Single by Lil Uzi Vert
- Released: September 18, 2018
- Recorded: 2018
- Genre: Trap; hip hop;
- Length: 5:43
- Label: Atlantic (US); Warner (worldwide);
- Songwriter: Symere Woods
- Producer: Dolan Beats

Lil Uzi Vert singles chronology
| "Wasted" (2018) | "New Patek" (2018) | "Multi Millionaire" (2018) |

= New Patek =

"New Patek" is a song written and performed by American rapper Lil Uzi Vert. It was released on September 18, 2018, and produced by Dolan Beats. As the only solo song from Uzi in 2018, it was initially expected to be included as the lead single on their second studio album Eternal Atake (2020), but it did not make the track list.

==Background==
The song was originally previewed on Uzi's Instagram account on June 16, 2018, in a video where they can be seen dancing to the song's chorus. The album art for the single is a modified frame from the video. Don Cannon, who has worked with and produced many of Uzi Vert's albums and mixtapes, announced the release of "New Patek" on their Instagram account on September 17, 2018. In the Instagram post, a snippet of the song is revealed. The song is composed of a trap beat, built around a sample of the main theme from the anime Death Parade and Uzi Vert's rapping about their "luxurious lifestyle and sexual encounters".

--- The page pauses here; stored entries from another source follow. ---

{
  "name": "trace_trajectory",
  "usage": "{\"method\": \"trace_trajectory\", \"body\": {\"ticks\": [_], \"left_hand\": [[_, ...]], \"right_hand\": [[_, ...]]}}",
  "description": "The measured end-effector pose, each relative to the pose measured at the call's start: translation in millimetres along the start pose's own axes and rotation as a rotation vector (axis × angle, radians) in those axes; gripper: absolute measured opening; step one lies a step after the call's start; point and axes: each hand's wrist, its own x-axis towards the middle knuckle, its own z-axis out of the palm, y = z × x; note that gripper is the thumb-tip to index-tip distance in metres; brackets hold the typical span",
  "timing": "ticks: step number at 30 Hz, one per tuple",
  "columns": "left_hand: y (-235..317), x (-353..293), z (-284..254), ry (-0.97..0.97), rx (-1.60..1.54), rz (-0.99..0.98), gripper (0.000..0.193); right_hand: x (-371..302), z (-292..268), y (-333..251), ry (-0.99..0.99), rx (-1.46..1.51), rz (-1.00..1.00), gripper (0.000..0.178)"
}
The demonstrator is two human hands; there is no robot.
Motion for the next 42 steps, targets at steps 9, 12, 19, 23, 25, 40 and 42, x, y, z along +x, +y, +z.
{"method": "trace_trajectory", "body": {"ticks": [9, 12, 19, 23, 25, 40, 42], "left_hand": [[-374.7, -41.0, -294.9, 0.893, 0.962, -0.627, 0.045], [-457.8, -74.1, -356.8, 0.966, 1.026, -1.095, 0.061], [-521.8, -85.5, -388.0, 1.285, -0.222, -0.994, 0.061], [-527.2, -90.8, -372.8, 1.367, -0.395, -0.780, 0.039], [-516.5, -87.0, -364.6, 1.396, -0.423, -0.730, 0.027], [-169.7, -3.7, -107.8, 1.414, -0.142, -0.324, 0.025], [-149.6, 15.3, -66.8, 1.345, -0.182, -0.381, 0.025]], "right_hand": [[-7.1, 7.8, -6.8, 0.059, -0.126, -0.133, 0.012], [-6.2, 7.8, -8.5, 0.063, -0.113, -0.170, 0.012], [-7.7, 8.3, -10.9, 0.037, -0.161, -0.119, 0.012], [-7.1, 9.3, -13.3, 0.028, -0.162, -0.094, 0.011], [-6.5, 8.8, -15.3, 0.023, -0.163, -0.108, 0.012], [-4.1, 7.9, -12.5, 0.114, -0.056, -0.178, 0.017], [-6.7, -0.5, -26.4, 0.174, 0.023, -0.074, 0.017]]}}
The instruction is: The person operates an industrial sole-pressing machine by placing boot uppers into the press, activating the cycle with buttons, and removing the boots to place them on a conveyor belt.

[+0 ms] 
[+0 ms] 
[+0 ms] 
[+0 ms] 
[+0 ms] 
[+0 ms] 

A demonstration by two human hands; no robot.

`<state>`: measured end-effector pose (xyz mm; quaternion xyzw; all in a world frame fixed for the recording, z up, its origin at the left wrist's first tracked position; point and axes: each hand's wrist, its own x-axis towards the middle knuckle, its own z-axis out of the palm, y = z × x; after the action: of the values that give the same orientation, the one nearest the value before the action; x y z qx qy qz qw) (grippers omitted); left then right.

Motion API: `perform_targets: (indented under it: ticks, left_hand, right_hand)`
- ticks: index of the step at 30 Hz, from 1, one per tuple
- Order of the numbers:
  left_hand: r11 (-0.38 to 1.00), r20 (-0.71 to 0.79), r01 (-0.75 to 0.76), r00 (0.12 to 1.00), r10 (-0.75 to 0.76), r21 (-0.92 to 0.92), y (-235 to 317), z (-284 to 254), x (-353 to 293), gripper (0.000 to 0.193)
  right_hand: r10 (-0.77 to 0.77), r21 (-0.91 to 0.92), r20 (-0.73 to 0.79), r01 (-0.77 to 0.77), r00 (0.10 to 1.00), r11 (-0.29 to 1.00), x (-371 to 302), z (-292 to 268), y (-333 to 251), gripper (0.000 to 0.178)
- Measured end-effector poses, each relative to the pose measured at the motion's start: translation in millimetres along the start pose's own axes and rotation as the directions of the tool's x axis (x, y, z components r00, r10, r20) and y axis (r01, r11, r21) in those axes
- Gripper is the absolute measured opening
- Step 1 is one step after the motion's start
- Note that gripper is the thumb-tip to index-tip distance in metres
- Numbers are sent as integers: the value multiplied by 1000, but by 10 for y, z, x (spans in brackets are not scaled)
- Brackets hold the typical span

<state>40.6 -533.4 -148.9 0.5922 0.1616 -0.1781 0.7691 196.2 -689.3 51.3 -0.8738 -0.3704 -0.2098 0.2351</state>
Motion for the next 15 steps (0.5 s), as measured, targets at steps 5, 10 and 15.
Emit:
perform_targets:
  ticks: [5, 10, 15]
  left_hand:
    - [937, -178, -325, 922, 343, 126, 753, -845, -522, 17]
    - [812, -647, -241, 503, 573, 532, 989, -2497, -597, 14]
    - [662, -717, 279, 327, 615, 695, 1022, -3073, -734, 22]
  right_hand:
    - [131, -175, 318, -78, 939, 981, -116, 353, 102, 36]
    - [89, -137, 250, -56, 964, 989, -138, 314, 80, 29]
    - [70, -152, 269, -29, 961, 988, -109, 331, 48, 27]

Canadian rapper Drake is mentioned, as well as Rey Mysterio and Naruto. While performing at the Rolling Loud festival in California, Uzi announced that they were releasing a new song, stating that "You know, about one, two, three...three days I'm gonna drop some new shit."

==Charts==

| Chart (2018) | Peak position |
|---|---|
| Canada Hot 100 (Billboard) | 30 |
| Ireland (IRMA) | 76 |
| New Zealand Hot Singles (RMNZ) | 6 |
| Portugal (AFP) | 83 |
| Sweden Heatseeker (Sverigetopplistan) | 3 |
| UK Singles (OCC) | 68 |
| US Billboard Hot 100 | 24 |
| US Hot R&B/Hip-Hop Songs (Billboard) | 14 |

==Certifications==

| Region | Certification | Certified units/sales |
| New Zealand (RMNZ) | Gold | 15,000^{‡} |
| United States (RIAA) | Platinum | 1,000,000^{‡} |
^{‡} Sales+streaming figures based on certification alone.